The autumn of 1854 saw the beginning of the enterprise for which all this time she had been unconsciously preparing herself. The country was being horrified by the tidings which continually came home of the appalling mismanagement of the military hospitals in the Crimea. Our gallant soldiers were dying by hundreds for lack of the simplest and most elementary nursing. It seemed, as religious people say, a clear “call” to this country squire’s daughter, and that very evening she wrote to Mr. Sidney Herbert (afterward Lord Herbert of Lea), the Secretary at War, and sketched her plan. At the very same time Mr. Herbert himself was writing to her to ask if she would organize and take out a company of nurses and the two letters crossed in the post. In October, 1854, Miss Nightingale started for the East with thirty-eight nurses in her command, some of whom were naturally nuns. The day after her arrival came the wounded from Balaklava, quickly followed by six hundred wounded from Inkerman and in a few months she had ten thousand poor fellows under her care. She did much more than organize; she would traverse at night, her little lamp in her hand, the four miles of crowded hospital wards and Longfellow’s famous lines are no poetic fiction, many a dying man turned to kiss her shadow as it fell.

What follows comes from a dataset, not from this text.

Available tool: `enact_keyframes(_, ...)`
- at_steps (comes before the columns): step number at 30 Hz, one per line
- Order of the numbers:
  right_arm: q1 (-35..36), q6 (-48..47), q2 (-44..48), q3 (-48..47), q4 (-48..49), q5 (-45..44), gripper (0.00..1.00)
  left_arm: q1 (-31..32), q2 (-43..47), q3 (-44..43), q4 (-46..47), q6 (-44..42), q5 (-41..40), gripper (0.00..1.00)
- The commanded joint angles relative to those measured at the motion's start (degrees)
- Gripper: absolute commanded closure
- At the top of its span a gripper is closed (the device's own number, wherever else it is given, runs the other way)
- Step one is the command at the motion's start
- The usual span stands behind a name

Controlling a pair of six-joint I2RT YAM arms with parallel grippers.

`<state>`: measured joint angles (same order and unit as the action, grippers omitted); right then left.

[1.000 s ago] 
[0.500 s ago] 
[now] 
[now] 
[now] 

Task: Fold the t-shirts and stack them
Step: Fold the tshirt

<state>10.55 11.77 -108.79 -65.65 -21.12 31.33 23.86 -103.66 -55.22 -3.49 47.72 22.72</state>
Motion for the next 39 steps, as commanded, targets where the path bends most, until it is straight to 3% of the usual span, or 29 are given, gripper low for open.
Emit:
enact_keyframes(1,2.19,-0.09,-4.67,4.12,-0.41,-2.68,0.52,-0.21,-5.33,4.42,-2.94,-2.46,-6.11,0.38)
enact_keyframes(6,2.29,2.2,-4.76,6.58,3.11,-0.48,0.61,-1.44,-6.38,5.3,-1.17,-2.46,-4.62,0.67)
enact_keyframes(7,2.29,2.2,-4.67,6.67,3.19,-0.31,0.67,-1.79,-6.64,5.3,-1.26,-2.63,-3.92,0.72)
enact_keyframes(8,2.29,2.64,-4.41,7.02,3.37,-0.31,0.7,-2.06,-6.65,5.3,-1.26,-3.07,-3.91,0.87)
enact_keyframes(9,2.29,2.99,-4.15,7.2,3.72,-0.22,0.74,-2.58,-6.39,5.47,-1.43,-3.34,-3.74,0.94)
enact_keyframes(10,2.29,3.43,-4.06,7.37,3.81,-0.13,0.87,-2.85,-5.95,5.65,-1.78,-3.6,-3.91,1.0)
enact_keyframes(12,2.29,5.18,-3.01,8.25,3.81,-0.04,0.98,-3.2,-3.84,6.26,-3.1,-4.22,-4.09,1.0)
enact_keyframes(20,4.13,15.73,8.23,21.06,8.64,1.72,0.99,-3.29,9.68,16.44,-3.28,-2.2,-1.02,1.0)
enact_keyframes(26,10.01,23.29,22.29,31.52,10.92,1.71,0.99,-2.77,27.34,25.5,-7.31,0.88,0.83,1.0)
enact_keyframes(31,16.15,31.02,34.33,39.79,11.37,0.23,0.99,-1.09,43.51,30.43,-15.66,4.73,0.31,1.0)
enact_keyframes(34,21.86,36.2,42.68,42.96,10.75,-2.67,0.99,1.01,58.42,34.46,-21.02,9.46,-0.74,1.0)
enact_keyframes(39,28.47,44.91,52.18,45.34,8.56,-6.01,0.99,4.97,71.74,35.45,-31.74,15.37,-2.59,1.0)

Miss Florence Nightingale was the first woman to receive the Order of Merit, the coveted distinction formerly reserved exclusively for men. She received the freedom of the City of London in 1908 and was a Lady of Grace of the Order of St. John of Jerusalem.—Belfast (Ireland) Telegram.
(1789)
LIFE, A NOBLE
I have seen at midnight the gleaming headlight of a giant locomotive, rushing onward through the darkness, heedless of danger and uncertainty, and I have thought the spectacle grand. I have seen the light come over the eastern hills in glory, driving the lazy darkness, like mist before a sea-born gale, till leaf and tree and blade of grass sparkled as myriad diamonds in the morning rays, and I have thought that it was grand. I have seen the lightning leap at midnight athwart the storm-swept sky, shivering over chaotic clouds, ’mid howling winds, till cloud and darkness and the shadow-haunted earth flashed into midday splendor, and I have known that it was grand. But the grandest thing, next to the radiance that flows from the Almighty’s throne, is the light of a noble and beautiful life, shining in benediction upon the destines of men, and finding its home in the bosom of the everlasting God.—John Temple Graves.
(1790)
LIFE A TREE
A Scandinavian allegory represents human life as a tree, the “Igdrasil,” or the tree of existence, whose roots grow deep down in the soil of mystery; the trunk reaches above the clouds; its branches spread out over the globe. At the foot of it sit the Past, the Present and the Future, watering the roots. Its boughs spread out through all lands and all time; every leaf of the tree is a biography, every fiber a word, a thought or a deed; its boughs are the histories of nations; the rustle of it is the noise of human existence onward from of old; it grows amid the howling of the hurricane; it is the great tree of humanity.